I created a property proposal for an ID to reference this website at https://www.wikidata.org/wiki/Wikidata:Property_proposal/Gatehouse_Gazetteer_place_ID . Importing via mix-and-match is likely a better idea.

There's also the question of whether data besides the name/description can be imported. ChristianKl (talk) 15:44, 27 June 2017 (UTC)

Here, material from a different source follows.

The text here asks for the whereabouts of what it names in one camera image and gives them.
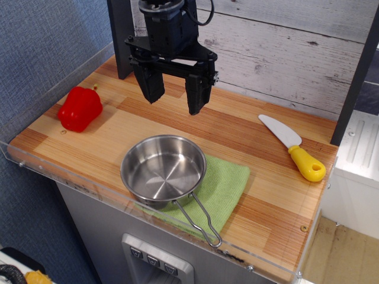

Hello @ChristianKl:. The two Berry's Wood enclosures are in different countries (England and Wales) while Hen Domen, Llansantffraid Deuddwr is a different site to the Hen Domen near Montgomery. How many items have you merged so far? The items have been created ahead of matching with Mix'n'match (catalogue here); information on county, country, coordinates, and instance would be imported. Richard Nevell (WMUK) (talk) 16:14, 27 June 2017 (UTC)
Only the two. Hen Domen, Llansantffraid Deuddwr is located in the historic country of Montgomeryshire (according to http://www.gatehouse-gazetteer.info/Welshsites/664.html). What makes you think that isn't near to Montgomery? ChristianKl (talk) 16:24, 27 June 2017 (UTC)

@ChristianKl: The distance between those two sites is 20km as the crow flies. I realise that's not clear from what I added to Wikidata as there were no coordinates on the new item. Both sites are in the historic county of Montgomeryshire, but it does cover something like 2,000km2.

I've been using Mix'n'matches 'game mode to match Wikidata items to the catalogue. The only options for entries without a match are 'new item' (which is what I've been using) and 'N/A'. Have I been using the wrong option? I understand that having Wikidata items without statements isn't particularly helpful, but it is meant to only be temporary. Richard Nevell (WMUK) (talk) 11:35, 29 June 2017 (UTC)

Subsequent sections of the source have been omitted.